» **Exercise aim**: All of the lines below should be printed again exactly as they are.

» **Provided records**:
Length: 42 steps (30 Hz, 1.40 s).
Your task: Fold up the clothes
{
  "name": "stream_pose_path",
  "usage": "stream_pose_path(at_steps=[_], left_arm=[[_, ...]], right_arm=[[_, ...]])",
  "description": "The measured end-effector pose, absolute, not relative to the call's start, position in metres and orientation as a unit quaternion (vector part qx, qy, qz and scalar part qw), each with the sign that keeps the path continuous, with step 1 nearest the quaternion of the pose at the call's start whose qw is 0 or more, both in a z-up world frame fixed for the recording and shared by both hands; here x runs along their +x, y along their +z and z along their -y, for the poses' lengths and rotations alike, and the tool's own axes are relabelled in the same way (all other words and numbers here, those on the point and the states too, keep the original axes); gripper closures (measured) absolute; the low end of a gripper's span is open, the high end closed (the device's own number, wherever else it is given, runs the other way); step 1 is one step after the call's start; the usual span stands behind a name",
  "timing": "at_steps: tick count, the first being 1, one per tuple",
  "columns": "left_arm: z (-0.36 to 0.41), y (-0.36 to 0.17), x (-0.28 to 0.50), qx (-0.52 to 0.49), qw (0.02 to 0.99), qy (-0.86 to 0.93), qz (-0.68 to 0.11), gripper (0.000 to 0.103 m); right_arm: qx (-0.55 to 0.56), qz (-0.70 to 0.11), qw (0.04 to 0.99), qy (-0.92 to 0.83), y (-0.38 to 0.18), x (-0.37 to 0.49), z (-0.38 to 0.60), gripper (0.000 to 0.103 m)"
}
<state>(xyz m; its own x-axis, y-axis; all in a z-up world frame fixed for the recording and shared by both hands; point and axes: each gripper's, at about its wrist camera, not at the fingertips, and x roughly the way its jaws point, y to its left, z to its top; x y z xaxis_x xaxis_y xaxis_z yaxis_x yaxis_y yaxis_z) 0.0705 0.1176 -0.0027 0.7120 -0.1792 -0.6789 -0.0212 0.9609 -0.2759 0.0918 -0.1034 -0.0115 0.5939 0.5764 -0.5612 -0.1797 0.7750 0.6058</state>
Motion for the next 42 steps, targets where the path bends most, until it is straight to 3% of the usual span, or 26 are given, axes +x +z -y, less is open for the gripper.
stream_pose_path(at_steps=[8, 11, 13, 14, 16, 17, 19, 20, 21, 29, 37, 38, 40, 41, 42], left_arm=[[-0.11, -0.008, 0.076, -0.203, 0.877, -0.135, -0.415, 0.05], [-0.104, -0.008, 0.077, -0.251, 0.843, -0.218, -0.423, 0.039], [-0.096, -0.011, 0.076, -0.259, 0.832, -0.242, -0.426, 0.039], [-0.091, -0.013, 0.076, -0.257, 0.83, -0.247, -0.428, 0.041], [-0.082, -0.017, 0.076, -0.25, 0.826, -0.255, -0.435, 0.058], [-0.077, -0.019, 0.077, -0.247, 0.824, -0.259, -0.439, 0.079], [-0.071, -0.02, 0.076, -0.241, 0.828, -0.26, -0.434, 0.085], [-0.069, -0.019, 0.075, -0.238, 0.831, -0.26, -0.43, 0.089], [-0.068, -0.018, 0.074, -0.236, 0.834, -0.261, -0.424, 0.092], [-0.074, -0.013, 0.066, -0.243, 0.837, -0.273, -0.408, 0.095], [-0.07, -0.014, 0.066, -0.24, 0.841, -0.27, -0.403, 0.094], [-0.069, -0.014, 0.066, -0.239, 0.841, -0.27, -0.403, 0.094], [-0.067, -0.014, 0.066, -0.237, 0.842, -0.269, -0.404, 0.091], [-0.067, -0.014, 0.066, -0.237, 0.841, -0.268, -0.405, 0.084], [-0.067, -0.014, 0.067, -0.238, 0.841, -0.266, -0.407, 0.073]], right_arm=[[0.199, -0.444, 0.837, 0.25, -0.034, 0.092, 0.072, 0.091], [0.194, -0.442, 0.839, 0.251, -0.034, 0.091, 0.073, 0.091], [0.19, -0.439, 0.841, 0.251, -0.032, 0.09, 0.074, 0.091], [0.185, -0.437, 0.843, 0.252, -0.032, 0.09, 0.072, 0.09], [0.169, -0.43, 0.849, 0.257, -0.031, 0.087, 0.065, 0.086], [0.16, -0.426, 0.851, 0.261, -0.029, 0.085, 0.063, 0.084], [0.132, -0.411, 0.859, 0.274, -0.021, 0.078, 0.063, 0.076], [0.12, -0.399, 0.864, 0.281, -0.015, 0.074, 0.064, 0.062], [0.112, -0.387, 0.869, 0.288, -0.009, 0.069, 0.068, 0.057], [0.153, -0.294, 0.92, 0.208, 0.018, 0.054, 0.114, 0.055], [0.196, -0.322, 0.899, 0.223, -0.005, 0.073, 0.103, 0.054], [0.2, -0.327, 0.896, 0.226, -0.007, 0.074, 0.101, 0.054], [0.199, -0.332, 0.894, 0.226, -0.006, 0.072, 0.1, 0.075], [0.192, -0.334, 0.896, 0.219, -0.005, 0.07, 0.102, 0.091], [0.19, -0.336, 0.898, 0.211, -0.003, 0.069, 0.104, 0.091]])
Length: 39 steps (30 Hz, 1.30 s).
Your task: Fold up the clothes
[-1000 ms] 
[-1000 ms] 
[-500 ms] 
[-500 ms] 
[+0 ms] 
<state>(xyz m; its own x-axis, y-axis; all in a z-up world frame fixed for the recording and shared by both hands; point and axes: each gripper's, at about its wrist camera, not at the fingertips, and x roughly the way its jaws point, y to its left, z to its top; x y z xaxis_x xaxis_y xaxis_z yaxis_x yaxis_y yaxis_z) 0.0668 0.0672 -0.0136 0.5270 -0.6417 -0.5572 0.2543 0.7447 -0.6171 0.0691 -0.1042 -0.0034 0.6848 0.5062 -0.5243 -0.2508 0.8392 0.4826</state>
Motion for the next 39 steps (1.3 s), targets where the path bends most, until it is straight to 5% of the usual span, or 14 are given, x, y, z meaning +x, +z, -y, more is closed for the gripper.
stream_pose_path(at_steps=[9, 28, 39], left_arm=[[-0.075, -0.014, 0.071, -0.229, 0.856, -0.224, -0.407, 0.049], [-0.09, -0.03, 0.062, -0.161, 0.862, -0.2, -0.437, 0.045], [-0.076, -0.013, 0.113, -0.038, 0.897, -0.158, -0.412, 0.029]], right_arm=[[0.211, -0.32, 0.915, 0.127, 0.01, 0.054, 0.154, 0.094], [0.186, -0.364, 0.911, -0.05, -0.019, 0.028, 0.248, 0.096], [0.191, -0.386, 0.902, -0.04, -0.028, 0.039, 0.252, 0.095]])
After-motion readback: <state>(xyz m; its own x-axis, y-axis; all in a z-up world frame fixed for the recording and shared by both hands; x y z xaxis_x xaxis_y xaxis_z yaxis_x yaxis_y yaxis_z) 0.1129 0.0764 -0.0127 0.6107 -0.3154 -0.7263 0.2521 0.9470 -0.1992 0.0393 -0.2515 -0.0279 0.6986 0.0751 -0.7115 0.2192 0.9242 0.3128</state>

» **Exercise solution**:
Length: 42 steps (30 Hz, 1.40 s).
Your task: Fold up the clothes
{
  "name": "stream_pose_path",
  "usage": "stream_pose_path(at_steps=[_], left_arm=[[_, ...]], right_arm=[[_, ...]])",
  "description": "The measured end-effector pose, absolute, not relative to the call's start, position in metres and orientation as a unit quaternion (vector part qx, qy, qz and scalar part qw), each with the sign that keeps the path continuous, with step 1 nearest the quaternion of the pose at the call's start whose qw is 0 or more, both in a z-up world frame fixed for the recording and shared by both hands; here x runs along their +x, y along their +z and z along their -y, for the poses' lengths and rotations alike, and the tool's own axes are relabelled in the same way (all other words and numbers here, those on the point and the states too, keep the original axes); gripper closures (measured) absolute; the low end of a gripper's span is open, the high end closed (the device's own number, wherever else it is given, runs the other way); step 1 is one step after the call's start; the usual span stands behind a name",
  "timing": "at_steps: tick count, the first being 1, one per tuple",
  "columns": "left_arm: z (-0.36 to 0.41), y (-0.36 to 0.17), x (-0.28 to 0.50), qx (-0.52 to 0.49), qw (0.02 to 0.99), qy (-0.86 to 0.93), qz (-0.68 to 0.11), gripper (0.000 to 0.103 m); right_arm: qx (-0.55 to 0.56), qz (-0.70 to 0.11), qw (0.04 to 0.99), qy (-0.92 to 0.83), y (-0.38 to 0.18), x (-0.37 to 0.49), z (-0.38 to 0.60), gripper (0.000 to 0.103 m)"
}
<state>(xyz m; its own x-axis, y-axis; all in a z-up world frame fixed for the recording and shared by both hands; point and axes: each gripper's, at about its wrist camera, not at the fingertips, and x roughly the way its jaws point, y to its left, z to its top; x y z xaxis_x xaxis_y xaxis_z yaxis_x yaxis_y yaxis_z) 0.0705 0.1176 -0.0027 0.7120 -0.1792 -0.6789 -0.0212 0.9609 -0.2759 0.0918 -0.1034 -0.0115 0.5939 0.5764 -0.5612 -0.1797 0.7750 0.6058</state>
Motion for the next 42 steps, targets where the path bends most, until it is straight to 3% of the usual span, or 26 are given, axes +x +z -y, less is open for the gripper.
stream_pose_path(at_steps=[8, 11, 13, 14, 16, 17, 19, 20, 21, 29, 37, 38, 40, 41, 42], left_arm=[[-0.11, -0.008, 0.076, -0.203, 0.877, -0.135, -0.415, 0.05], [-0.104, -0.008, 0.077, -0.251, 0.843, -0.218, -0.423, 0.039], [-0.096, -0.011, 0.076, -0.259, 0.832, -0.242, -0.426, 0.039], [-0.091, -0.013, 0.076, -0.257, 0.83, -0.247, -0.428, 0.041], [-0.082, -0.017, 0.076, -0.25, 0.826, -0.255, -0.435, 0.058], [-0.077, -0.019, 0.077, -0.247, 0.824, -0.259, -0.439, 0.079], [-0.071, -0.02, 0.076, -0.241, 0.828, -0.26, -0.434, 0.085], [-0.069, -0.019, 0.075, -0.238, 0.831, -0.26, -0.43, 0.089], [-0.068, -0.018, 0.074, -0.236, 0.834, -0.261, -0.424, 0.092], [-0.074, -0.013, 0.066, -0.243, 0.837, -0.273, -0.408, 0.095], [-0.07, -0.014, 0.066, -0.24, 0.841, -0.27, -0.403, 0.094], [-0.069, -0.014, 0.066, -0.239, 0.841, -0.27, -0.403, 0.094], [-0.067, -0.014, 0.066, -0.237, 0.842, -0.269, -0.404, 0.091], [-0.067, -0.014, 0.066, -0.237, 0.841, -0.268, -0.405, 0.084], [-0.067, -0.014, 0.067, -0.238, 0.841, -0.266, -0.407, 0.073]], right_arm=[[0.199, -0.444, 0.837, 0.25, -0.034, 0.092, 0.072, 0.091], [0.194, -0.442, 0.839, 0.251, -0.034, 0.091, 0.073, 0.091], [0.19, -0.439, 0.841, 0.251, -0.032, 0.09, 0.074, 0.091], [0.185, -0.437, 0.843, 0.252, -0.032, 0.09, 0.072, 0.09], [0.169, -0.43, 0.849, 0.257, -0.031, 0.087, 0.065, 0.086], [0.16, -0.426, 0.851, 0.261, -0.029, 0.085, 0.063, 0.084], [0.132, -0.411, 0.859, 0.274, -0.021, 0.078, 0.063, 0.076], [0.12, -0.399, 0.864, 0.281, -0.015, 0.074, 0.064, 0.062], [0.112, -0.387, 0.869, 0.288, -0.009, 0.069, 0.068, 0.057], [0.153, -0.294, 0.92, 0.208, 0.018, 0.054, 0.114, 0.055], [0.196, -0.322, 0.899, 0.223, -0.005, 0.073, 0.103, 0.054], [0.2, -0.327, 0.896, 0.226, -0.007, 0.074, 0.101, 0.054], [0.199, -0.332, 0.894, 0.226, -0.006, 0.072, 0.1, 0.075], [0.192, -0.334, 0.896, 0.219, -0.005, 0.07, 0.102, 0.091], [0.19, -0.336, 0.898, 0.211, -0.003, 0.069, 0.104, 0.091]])
Length: 39 steps (30 Hz, 1.30 s).
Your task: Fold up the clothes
[-1000 ms] 
[-1000 ms] 
[-500 ms] 
[-500 ms] 
[+0 ms] 
<state>(xyz m; its own x-axis, y-axis; all in a z-up world frame fixed for the recording and shared by both hands; point and axes: each gripper's, at about its wrist camera, not at the fingertips, and x roughly the way its jaws point, y to its left, z to its top; x y z xaxis_x xaxis_y xaxis_z yaxis_x yaxis_y yaxis_z) 0.0668 0.0672 -0.0136 0.5270 -0.6417 -0.5572 0.2543 0.7447 -0.6171 0.0691 -0.1042 -0.0034 0.6848 0.5062 -0.5243 -0.2508 0.8392 0.4826</state>
Motion for the next 39 steps (1.3 s), targets where the path bends most, until it is straight to 5% of the usual span, or 14 are given, x, y, z meaning +x, +z, -y, more is closed for the gripper.
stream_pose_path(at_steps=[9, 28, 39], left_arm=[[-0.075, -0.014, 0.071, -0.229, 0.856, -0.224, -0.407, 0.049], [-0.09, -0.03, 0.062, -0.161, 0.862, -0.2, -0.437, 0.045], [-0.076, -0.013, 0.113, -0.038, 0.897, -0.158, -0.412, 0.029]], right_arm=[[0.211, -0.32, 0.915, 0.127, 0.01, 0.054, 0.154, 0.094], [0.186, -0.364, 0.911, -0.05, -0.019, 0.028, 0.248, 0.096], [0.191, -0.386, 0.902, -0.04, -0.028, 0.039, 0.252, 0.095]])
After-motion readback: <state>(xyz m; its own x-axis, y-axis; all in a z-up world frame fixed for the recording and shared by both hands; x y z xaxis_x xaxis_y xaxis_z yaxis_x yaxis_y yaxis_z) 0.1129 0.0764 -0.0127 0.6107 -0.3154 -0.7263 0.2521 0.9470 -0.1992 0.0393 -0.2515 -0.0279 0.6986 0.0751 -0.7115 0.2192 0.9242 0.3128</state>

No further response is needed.